▶ **ACTIVITY**
In the listing that follows, determine how many lines include the word "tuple". Respond with that number alone.

▶ **RECORDS FOR PROCESSING**

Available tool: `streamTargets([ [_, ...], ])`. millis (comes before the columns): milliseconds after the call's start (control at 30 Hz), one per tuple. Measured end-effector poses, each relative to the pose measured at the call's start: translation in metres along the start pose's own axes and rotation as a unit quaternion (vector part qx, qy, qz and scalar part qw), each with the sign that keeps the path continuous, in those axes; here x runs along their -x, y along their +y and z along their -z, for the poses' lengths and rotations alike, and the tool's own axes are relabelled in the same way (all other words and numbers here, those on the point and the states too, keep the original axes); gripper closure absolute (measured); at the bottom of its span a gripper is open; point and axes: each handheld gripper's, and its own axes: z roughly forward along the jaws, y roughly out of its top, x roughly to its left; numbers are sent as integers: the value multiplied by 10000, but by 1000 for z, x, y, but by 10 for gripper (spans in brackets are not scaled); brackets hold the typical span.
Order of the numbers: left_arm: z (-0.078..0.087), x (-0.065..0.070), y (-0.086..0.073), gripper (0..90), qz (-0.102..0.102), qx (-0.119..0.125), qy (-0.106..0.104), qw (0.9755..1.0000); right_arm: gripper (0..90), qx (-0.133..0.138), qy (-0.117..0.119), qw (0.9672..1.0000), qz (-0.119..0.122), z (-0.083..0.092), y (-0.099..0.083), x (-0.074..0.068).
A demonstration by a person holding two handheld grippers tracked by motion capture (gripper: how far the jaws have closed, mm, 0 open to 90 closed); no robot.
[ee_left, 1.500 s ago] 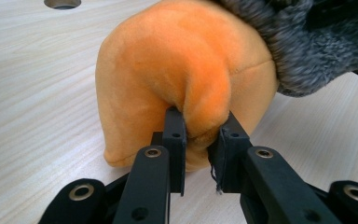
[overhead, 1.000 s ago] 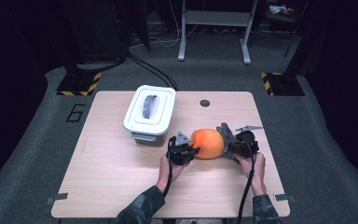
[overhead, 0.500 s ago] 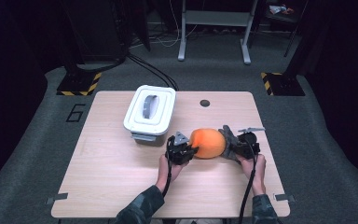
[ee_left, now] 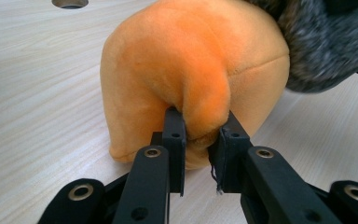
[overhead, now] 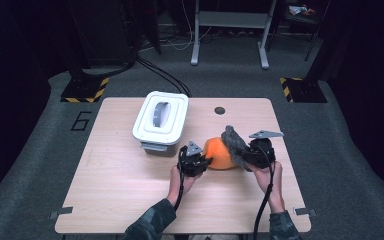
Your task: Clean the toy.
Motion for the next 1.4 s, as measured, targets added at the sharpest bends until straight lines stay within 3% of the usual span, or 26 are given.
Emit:
streamTargets([
  [167,1,-1,0,737,-67,77,16,9999,782,-110,-110,9999,-4,-13,-1,1],
  [300,3,1,1,629,-269,87,122,9995,783,-118,-158,9998,-15,-14,1,4],
  [533,3,-2,-3,489,-357,31,187,9992,782,-86,-179,9998,-99,-16,3,9],
  [767,-9,0,-4,424,-469,-65,352,9983,783,-95,-197,9997,-125,-19,4,11],
  [833,-12,1,-3,450,-476,-64,397,9981,782,-88,-199,9997,-115,-20,4,12],
  [1100,-15,5,0,732,-456,-12,453,9979,781,71,-178,9995,-238,-20,1,15],
  [1200,-14,4,1,795,-245,32,366,9990,781,181,-200,9993,-246,-17,-1,15],
  [1400,-8,6,5,812,45,39,241,9997,781,383,-200,9988,-215,-3,-3,12],
])
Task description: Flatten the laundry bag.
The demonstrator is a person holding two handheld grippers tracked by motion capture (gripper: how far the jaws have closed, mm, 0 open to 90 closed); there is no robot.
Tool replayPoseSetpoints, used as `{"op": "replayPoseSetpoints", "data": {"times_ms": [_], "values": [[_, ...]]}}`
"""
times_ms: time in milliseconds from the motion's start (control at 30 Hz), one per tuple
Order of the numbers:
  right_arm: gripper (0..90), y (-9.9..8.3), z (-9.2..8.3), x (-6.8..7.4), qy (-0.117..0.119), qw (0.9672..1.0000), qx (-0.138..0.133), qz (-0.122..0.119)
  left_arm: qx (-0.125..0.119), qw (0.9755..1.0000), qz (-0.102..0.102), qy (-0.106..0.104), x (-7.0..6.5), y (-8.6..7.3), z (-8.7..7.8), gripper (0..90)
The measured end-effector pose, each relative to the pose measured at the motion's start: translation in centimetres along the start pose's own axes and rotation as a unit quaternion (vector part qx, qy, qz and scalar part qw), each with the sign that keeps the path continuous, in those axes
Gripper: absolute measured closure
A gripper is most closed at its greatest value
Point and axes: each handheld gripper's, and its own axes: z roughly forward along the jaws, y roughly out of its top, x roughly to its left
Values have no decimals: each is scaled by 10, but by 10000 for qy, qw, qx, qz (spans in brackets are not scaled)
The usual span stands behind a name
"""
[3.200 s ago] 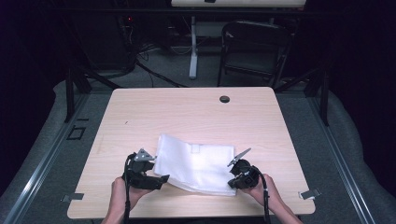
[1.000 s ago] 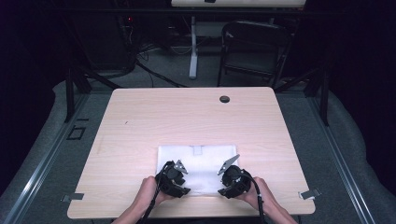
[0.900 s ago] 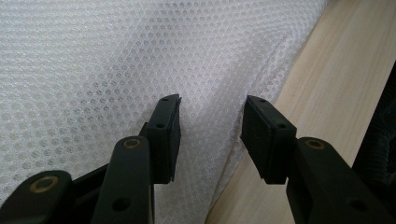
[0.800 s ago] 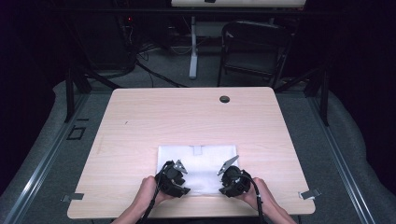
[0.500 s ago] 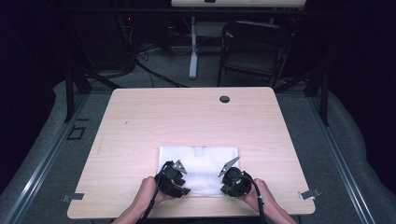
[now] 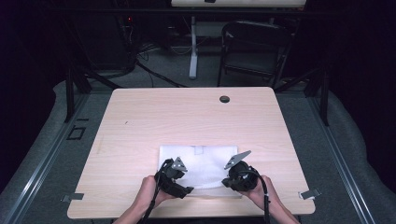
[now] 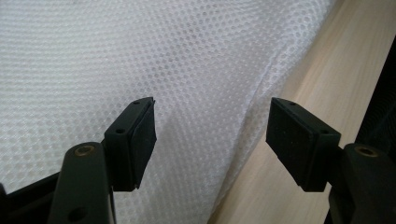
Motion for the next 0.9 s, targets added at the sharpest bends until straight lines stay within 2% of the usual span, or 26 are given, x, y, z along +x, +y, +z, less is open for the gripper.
{"op": "replayPoseSetpoints", "data": {"times_ms": [100, 133, 233, 300, 467, 600, 700, 733, 900], "values": [[894, 0, -2, -1, -5, 10000, -26, 37, 71, 9999, 87, 17, -4, 3, 2, 325], [894, 1, -3, -1, 6, 10000, -46, 56, 78, 9999, 112, 85, -4, 4, 3, 324], [894, 1, -4, -3, 4, 9999, -95, 44, 61, 9999, 69, 109, -5, 5, 4, 330], [894, 2, -4, -3, 11, 9999, -130, 77, 97, 9998, 115, 96, -6, 6, 6, 334], [894, 3, -6, -5, 66, 9996, -218, 151, 59, 9997, 193, 145, -10, 11, 8, 383], [894, 3, -8, -7, 83, 9995, -256, 189, 164, 9987, 383, 280, -13, 14, 11, 429], [894, 2, -7, -6, 77, 9989, -346, 310, 185, 9985, 431, 273, -14, 15, 14, 501], [893, 3, -7, -7, 77, 9994, -275, 218, 187, 9985, 435, 267, -14, 15, 15, 549], [881, 3, -5, -5, 71, 9994, -271, 207, 158, 9984, 460, 284, -15, 17, 17, 765]]}}
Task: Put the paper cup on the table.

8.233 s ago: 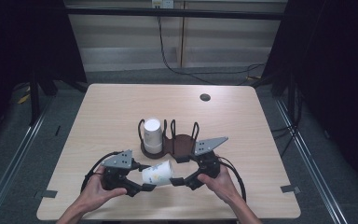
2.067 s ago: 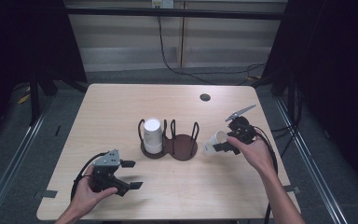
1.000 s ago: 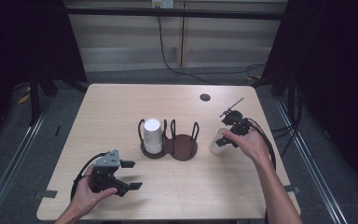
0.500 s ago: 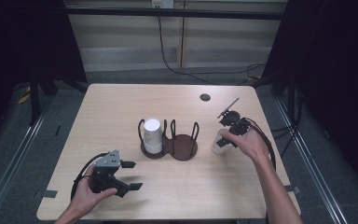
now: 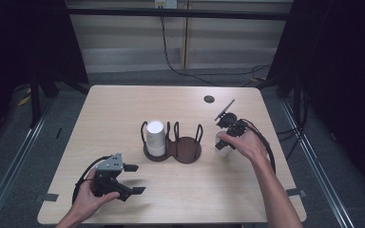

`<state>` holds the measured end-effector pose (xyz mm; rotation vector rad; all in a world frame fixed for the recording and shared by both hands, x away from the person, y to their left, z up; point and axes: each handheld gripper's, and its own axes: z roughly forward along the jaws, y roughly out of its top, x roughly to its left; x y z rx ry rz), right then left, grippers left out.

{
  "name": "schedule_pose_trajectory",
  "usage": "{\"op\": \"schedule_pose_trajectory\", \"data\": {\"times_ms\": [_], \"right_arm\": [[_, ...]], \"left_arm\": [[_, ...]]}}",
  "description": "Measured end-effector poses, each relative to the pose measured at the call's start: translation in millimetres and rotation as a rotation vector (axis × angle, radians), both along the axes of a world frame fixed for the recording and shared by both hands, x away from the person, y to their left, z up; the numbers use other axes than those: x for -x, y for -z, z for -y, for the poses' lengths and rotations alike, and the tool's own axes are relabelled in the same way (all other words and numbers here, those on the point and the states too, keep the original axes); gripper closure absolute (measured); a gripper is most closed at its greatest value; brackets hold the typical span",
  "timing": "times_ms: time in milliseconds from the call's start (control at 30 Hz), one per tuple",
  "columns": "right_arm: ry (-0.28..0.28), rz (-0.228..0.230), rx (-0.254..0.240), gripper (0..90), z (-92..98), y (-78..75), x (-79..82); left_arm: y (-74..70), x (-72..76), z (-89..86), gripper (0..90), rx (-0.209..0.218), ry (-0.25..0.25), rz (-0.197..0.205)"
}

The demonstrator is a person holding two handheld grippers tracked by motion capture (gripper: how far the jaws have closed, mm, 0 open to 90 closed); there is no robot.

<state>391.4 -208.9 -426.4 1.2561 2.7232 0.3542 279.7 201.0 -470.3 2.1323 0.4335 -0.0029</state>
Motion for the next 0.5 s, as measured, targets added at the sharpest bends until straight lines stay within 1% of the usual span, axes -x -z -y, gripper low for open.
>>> {"op": "schedule_pose_trajectory", "data": {"times_ms": [67, 167, 267, 400, 500], "right_arm": [[0.004, 0.000, -0.001, 21.6, 0.6, 0.0, 0.0], [0.008, 0.011, -0.018, 19.8, 1.6, 1.2, 0.4], [0.020, 0.018, -0.033, 13.9, 2.4, 3.9, 1.6], [0.028, 0.043, -0.068, 14.3, 4.7, 4.9, 2.8], [0.044, 0.048, -0.075, 14.4, 6.4, 3.9, 3.5]], "left_arm": [[0.0, -0.1, -0.2, 16.2, 0.000, -0.001, 0.000], [-0.2, 0.3, -0.1, 16.2, -0.002, -0.001, 0.000], [0.2, 0.2, 0.4, 16.2, -0.001, 0.002, -0.002], [0.6, 0.1, 0.6, 16.1, 0.002, -0.003, -0.006], [0.8, 0.3, 0.8, 16.1, -0.001, -0.001, -0.006]]}}
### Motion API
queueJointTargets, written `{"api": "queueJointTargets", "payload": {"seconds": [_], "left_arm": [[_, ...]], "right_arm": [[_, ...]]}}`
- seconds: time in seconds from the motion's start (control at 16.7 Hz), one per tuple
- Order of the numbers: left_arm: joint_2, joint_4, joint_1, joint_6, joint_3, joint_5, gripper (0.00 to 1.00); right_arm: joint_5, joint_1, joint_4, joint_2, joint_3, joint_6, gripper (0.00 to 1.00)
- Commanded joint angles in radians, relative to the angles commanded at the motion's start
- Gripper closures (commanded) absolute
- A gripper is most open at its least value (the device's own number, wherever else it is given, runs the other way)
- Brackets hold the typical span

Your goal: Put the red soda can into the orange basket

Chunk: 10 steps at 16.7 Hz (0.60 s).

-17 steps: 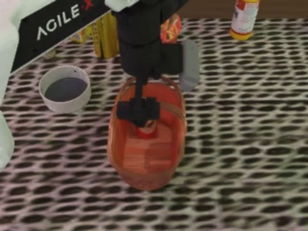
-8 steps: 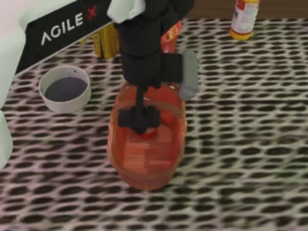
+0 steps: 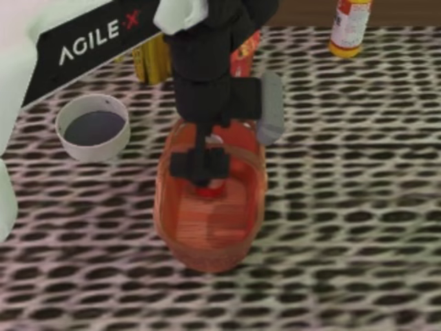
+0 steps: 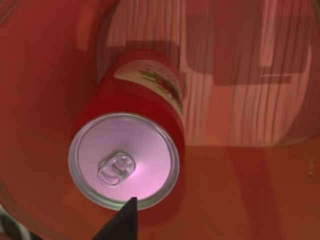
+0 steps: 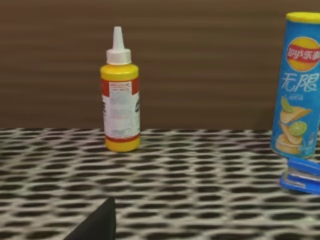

▶ **RESULT OF THIS EXERCISE**
4